Mohammed : Je veux un monde où il y a des transports même à la campagne, il n’y a pas de terroristes ni de pays pauvres.
Yusuf : Je ferais la fraternité pour tous les pays. Je ferais l’égalité pour les femmes et les hommes. Je ferais la sécurité pour mon pays.
Rony et Galya : Dans mon monde, il y aura des écoles pour les orphelins et les enfants qui vivent normalement.
Yaya : Je veux aider les gens pauvres et les gens qui ne mangent pas bien
Younès : Je dessinerais un monde avec des voitures qui volent.
Nathalie Peresse, professeur-documentaliste
Cette année, à la bibliothèque Montriond de Lausanne, nous avons embarqué avec :
– quatre maisons de retraite (= EMS)
– un complexe d’appartements protégés
– une classe de jeunes émigrés en recherche d’emploi
– deux classes du secondaire par l’intermédiaire des bibliothécaires scolaires
– un groupe de femmes de l’association « Appartenance » (accueils aux migrants)

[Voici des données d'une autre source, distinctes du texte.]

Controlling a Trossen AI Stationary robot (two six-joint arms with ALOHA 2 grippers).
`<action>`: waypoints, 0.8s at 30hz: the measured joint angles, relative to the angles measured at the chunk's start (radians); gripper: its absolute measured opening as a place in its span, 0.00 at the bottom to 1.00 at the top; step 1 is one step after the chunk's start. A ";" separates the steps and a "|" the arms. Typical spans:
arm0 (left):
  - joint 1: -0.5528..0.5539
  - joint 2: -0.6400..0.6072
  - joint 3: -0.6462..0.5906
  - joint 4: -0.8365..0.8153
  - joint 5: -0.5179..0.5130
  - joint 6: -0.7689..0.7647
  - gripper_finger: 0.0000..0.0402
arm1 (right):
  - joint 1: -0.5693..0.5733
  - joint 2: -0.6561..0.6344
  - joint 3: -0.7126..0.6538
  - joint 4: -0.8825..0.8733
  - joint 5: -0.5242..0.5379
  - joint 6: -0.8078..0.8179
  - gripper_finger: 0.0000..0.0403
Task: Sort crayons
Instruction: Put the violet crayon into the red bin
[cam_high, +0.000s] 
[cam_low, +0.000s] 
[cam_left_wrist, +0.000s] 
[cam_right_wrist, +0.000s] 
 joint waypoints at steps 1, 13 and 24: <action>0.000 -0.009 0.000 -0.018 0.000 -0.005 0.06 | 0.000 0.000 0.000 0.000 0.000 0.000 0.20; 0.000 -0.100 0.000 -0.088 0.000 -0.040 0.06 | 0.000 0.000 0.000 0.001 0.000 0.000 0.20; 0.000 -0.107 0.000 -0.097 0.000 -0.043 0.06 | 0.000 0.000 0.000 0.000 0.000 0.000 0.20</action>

Les rencontres entre les jeunes et les aînés ont été très belles : les participants, contents, parlent déjà de la façon dont ils procéderont l’année prochaine. Ils ont tous acquis une belle autonomie et nous les suivons de loin en loin, après la présentation scénographiée.

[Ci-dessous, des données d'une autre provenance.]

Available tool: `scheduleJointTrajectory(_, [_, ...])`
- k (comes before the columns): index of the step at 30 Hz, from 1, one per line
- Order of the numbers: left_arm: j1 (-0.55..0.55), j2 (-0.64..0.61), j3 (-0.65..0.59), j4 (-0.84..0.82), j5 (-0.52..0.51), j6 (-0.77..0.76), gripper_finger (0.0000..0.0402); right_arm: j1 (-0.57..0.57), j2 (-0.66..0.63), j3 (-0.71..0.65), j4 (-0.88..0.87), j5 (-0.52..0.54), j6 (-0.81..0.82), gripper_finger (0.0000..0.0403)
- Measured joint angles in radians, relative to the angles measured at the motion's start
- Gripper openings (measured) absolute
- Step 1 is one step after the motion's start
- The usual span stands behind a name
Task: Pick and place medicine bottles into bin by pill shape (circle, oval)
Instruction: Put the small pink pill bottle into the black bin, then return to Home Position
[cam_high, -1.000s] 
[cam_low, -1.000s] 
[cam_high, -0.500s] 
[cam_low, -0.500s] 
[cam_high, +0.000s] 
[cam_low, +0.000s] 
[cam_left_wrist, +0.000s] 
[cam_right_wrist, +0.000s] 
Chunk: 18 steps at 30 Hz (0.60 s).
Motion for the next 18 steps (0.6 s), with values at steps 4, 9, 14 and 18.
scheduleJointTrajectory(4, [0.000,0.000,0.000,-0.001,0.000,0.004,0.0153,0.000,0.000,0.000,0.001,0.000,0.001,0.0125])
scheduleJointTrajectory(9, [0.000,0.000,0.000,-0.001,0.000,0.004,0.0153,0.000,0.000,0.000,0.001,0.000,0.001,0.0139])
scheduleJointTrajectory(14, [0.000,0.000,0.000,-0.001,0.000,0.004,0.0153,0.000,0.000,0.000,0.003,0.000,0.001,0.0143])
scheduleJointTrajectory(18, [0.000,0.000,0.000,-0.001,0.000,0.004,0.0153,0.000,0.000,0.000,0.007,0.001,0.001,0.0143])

Les rencontres entre le groupe de jeunes migrants et la Fondation de l’Orme (psycho-gériatrie) restent chères à notre cœur d’année en année. Lors de la présentation des 10 albums, tous semblent s’observer du coin de l’œil, puis, peu à peu, au cours des rencontres organisées par l’animatrice et le maître de classe, les contacts s’établissent avec une grande pudeur, les connivences s’installent.
Dans deux EMS, nous avons animé des lectures épicées. A chaque rencontre, alors que nous rappelions qui nous étions et ce que nous venions faire, il y avait deux ou trois dames qui ne se rappelaient pas de notre dernier passage, nous demandaient des précisions à son sujet et finissaient par s’exclamer que, bien sûr, elles ne pouvaient pas s’en souvenir, puisqu’elles étaient arrivées là il y a 3 jours à peine ! Néanmoins, à chaque rendez-vous, une certaine familiarité s’est installée entre nous et j’ai à chaque fois observé et été émue d’assister à l’éveil provoqué par les lectures.
Chacune des résidentes avait une histoire différente, face au livre et à la lecture : certaines avaient beaucoup lu, lisaient encore, d’autres pas du tout. Mais toutes se retrouvaient dans un même groupe et écoutaient ensemble la même histoire : c’est une expérience que nous connaissons dans l’accueil des classes, où des enfants de milieux différents reçoivent la même animation et réagissent chacun à leur façon. Cette fois-ci, nous l’avons vécu avec des aînés, de l’autre côté du chemin de la vie.